§ RECORDED DATA

----------

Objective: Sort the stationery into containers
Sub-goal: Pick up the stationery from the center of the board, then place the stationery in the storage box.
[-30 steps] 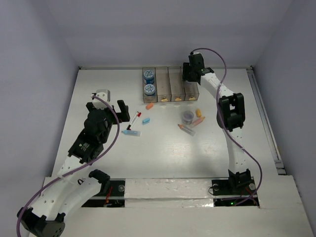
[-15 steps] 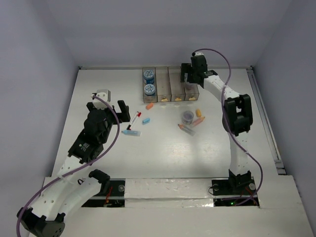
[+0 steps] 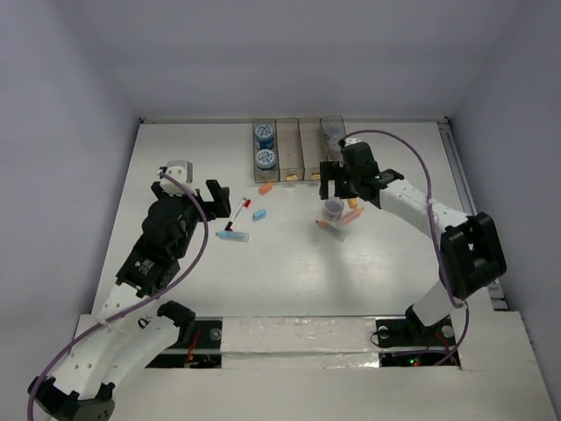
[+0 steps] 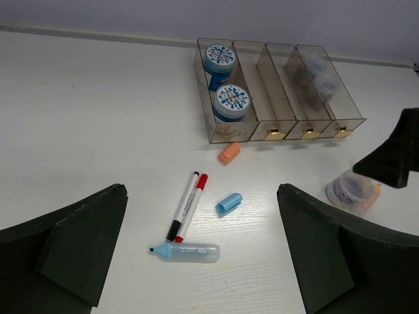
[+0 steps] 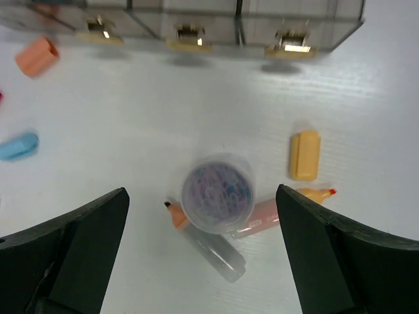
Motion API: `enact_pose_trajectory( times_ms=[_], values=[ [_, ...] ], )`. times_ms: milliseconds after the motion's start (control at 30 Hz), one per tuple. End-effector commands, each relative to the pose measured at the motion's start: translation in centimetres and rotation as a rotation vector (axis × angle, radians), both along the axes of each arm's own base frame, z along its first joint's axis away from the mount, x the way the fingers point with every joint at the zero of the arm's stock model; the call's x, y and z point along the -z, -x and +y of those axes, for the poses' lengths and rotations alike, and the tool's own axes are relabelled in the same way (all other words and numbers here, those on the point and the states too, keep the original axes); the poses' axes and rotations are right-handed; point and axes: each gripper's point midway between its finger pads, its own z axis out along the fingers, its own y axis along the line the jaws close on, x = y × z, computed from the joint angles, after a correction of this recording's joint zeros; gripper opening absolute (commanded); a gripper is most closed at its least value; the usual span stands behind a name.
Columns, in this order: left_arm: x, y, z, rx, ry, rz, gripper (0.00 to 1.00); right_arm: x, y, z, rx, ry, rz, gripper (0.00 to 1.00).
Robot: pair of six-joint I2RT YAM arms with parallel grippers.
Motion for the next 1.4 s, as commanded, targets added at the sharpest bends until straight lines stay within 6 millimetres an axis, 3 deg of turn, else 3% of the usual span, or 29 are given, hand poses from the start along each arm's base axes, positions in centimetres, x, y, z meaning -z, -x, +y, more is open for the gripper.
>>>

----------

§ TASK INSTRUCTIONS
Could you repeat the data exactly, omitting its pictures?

§ TASK RESPONSE
Objective: Sort the stationery into containers
Sub-goal: Pick up the stationery from the center of the board, then place the stationery in the storage box.
[-30 steps] 
[-15 steps] 
[+0 steps] 
[+0 steps] 
[+0 steps] 
Motion API: `enact_pose_trajectory( times_ms=[_], values=[ [_, ...] ], )`. times_ms: milliseconds after the motion's start (control at 30 Hz), one per tuple. End-effector commands, each relative to the pose measured at the motion's start: translation in centimetres and rotation as a rotation vector (axis × angle, radians), both along the axes of each arm's own base frame, z along its first joint's axis away from the mount, x the way the fingers point with every joint at the zero of the arm's stock model; the call's x, y and z point along the -z, -x and +y of those axes, for the poses' lengths and rotations alike, and the tool's own axes are relabelled in the same way (all other words and numbers here, those on the point and the states too, keep the original axes); the poses' axes and rotations are right-handed; point and axes: each gripper's point midway between its finger pads, its own z axis out along the fingers, its own y axis along the line the jaws close on, x = y × z, computed from the joint angles, after a correction of this recording's joint zeros; gripper opening absolute (commanded); a gripper is most closed at its least value; the usual span stands behind a name.
Columns, in this order: left_arm: x, y, z, rx, ry, rz, gripper (0.00 to 1.00); right_arm: x, y, z, rx, ry, rz, gripper (0.00 to 1.00).
Robot: pair of six-joint I2RT YAM arms with parallel grippers.
Motion for the next 1.4 s, as commanded, targets added at the sharpest bends until straight lines stay within 6 millimetres an axis, 3 deg of turn, else 3% of the usual span, or 29 are given, hand poses from the start along each arm's base axes, positions in centimetres, x, y, z meaning -z, -x, +y, more is open for the gripper.
>>>

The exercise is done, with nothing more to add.